United States District Court, S. D. Illinois.

October 5, 1981.

*488 *489 Edward L. Welch, Edwardsville, Ill., for plaintiffs.

C. Clark Germann, Springfield, Ill., L. Kaplan, Clayton, Mo., Curt Lindauer, Jr., Harry J. Sterling, Edw. Maag, Belleville, Ill., J. Leonard Schermer, Clayton, Mo., Harold Gruenberg, St. Louis, Mo., Roy E. Frazier, Jr., Ass't. Atty. Gen., Springfield, Ill., for defendants.


FOREMAN, Chief Judge:

This case is currently before the Court pursuant to a remand from the Seventh Circuit Court of Appeals, Jones v. Local 520, 603 F.2d 664 (7th Cir. 1979), cert. denied 444 U.S. 1017, 100 S. Ct. 669, 62 L. Ed. 2d 647 (1981). Plaintiff, by leave of Court, has filed a third amended complaint. There are numerous motions concerning the viability of plaintiffs' third amended complaint, and the Court shall consider them in a manner designed for efficient resolution.

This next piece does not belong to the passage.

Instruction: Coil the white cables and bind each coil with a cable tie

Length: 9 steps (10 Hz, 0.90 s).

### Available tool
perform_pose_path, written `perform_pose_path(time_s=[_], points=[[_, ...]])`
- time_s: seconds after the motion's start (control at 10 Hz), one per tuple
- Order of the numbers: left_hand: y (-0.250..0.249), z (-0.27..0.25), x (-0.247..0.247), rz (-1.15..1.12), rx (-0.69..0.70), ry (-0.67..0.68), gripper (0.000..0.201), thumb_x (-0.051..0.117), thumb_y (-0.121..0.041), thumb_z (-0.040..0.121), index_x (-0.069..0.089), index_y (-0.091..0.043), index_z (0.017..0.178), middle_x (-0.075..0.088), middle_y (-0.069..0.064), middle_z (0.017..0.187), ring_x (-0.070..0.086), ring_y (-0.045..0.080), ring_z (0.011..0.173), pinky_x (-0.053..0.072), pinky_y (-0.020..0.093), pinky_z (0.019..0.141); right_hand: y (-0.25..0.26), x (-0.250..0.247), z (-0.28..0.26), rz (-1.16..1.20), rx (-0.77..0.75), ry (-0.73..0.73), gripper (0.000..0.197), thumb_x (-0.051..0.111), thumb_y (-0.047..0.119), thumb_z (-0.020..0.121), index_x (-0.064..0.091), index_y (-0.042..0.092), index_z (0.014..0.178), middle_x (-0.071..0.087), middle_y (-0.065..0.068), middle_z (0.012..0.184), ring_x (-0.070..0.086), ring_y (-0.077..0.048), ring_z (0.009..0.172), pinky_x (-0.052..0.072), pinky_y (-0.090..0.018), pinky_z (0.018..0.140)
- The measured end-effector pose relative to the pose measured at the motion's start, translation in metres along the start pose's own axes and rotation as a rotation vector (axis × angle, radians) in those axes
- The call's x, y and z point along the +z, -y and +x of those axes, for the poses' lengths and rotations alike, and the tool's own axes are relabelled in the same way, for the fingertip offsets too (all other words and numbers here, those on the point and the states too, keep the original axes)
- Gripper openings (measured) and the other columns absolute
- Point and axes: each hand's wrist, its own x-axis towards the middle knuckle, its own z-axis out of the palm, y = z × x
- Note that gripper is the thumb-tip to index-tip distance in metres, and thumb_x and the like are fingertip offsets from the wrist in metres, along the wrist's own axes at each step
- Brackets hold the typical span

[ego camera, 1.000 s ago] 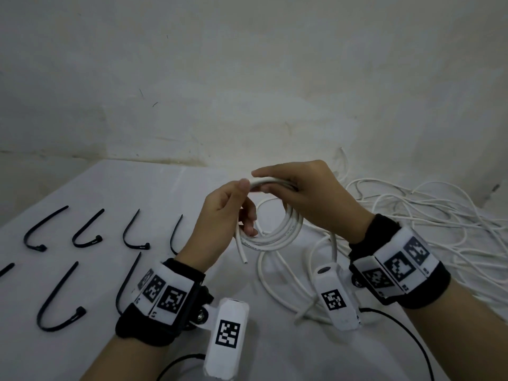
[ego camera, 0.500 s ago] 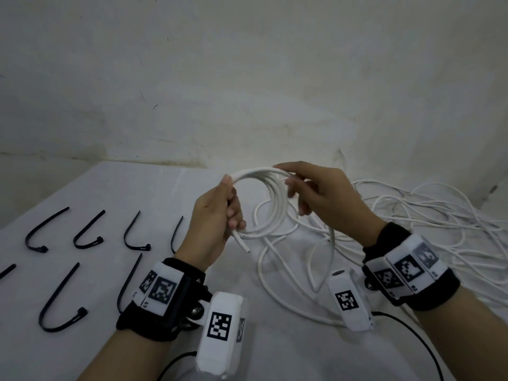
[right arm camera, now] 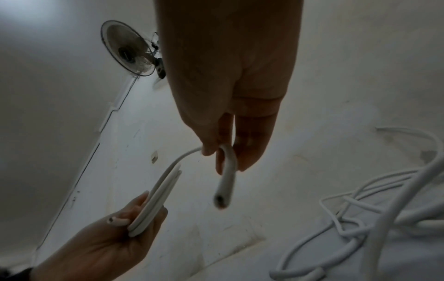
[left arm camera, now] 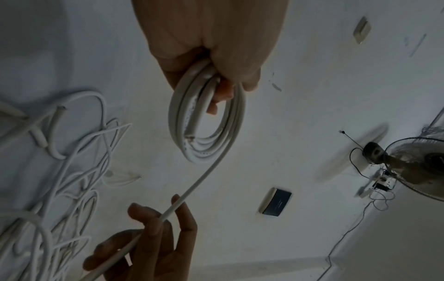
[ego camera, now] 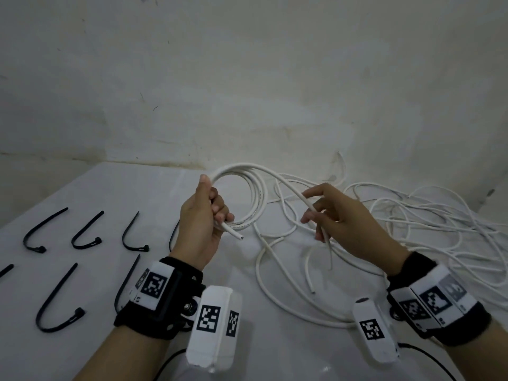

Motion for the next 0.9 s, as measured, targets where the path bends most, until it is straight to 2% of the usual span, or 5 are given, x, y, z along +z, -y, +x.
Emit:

First, the following motions are hereby GRANTED: (1) Motion to Adopt, filed June 5, 1981, by the State of Illinois; (2) Motion to Adopt, filed June 11, 1981, by Reese Construction Co.; (3) Motion to Adopt, filed June 11, 1981, by Charles Mahoney Co.; (4) Motion to Adopt, filed June 12, 1981, by Calhoun County Construction Corp.; and (5) Motion to Adopt, filed June 15, 1981, by Rust Construction Co. The foregoing motions concern the desire of respective counsel to adopt in opposition to plaintiffs' third amended complaint the memoranda lodged in opposition to plaintiffs' second amended complaint. Since these motions are now granted, the Court is in a position to consider the sufficiency of plaintiffs' third amended complaint.

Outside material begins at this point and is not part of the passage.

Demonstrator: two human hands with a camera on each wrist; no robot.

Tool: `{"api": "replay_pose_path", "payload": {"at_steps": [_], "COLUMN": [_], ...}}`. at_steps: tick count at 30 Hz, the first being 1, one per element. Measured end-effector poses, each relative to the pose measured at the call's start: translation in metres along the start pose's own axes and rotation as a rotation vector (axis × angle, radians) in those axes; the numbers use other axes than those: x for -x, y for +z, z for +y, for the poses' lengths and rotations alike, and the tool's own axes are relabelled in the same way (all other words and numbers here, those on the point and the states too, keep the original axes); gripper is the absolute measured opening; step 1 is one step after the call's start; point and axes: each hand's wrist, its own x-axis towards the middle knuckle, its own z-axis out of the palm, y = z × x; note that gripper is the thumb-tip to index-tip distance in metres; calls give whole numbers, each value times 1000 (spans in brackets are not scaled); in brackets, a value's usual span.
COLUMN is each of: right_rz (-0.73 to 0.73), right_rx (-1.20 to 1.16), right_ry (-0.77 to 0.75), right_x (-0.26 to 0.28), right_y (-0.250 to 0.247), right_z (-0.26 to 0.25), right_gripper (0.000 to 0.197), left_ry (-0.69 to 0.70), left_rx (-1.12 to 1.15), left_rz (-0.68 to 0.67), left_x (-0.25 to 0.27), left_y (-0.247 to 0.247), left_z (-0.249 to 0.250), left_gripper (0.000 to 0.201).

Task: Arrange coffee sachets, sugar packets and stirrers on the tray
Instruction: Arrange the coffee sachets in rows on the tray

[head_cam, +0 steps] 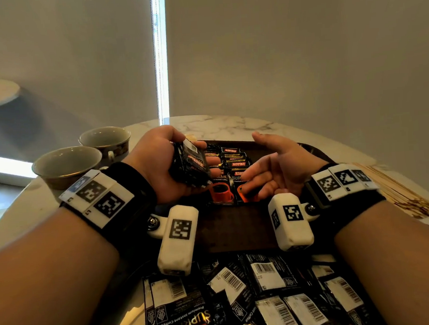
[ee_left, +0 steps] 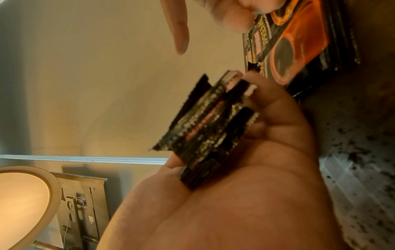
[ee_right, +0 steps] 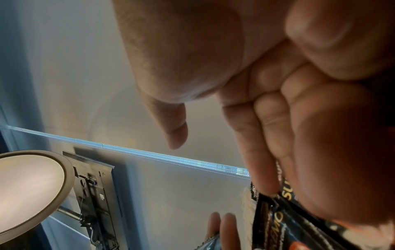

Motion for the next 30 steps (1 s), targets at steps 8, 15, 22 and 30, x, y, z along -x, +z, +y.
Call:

Remaining before the Court are the following motions: (1) Motion to Dismiss, filed March 27, 1981, by the State of Illinois; (2) Motion to Dismiss or Strike, filed March 27, 1981, by Hoeffken Brothers; (3) Motion to Strike and to Make More Definite, filed April 8, 1981, by Keeley Brothers; (4) Motion for Dismissal, filed April 9, 1981, by Local 520; (5) Motion to Dismiss, filed April 16, 1981, by Helmkamp Excavating; (6) Motion to Dismiss, filed April 15, 1981, by H. H. Hall Construction Co.; (7) Motion to Dismiss or Strike, filed April 17, 1981, by Charles Mahoney Co.; (8) Motion to Dismiss, filed April 20, 1981, by Calhoun County Contracting Corp.; (9) Motion to Dismiss, filed April 20, 1981, by Reese Construction Co.; (10) Motion to Dismiss, filed April 22, 1981, by Rust Construction Co.; (11) Motion to Strike Portions of Count I of Third Amended Complaint, filed June 5, 1981, by Keeley Brothers; (12) Motion to Dismiss Third Amended Complaint, filed June 9, 1981, by Local 520; (13) Motion to Strike Count I of Third Amended Complaint, filed June 13, 1981, by Hoeffken Brothers; and (14) Motion to Dismiss Third Amended Complaint, filed June 19, 1981, by H. H. Hall.

The original complaint sought to enforce certain rights allegedly arising from a preferential hiring agreement with defendants (Count I) and a consent decree entered into by defendant Local 520 (Count II). The Court of Appeals reversed this Court's dismissal of those two counts for failure to state a claim upon which relief could be granted under 42 U.S.C. § 1981. The Court of Appeals stated that:

"the agreements create third party beneficiary rights in the white and black operating engineers who stand to benefit from the operation of the referral plan ... In particular, the complaint alleges that the contractors have deprived the blacks of their beneficiary rights by accepting whites who are masquerading as minority group members to satisfy the 20 percent requirement. We find these allegations of a racially motivated deprivation of beneficiary rights sufficient to maintain an action under § 1981."

*490 603 F.2d at 665-66. The Court of Appeals further stated:

"As grounds for dismissing Count II, the court also held that a `consent decree may not be attacked in a new case prior to seeking a remedy in the previous case.' Here, however, the appellants are seeking not to attack the consent decree, but to recover on the basis of beneficiary rights it confers."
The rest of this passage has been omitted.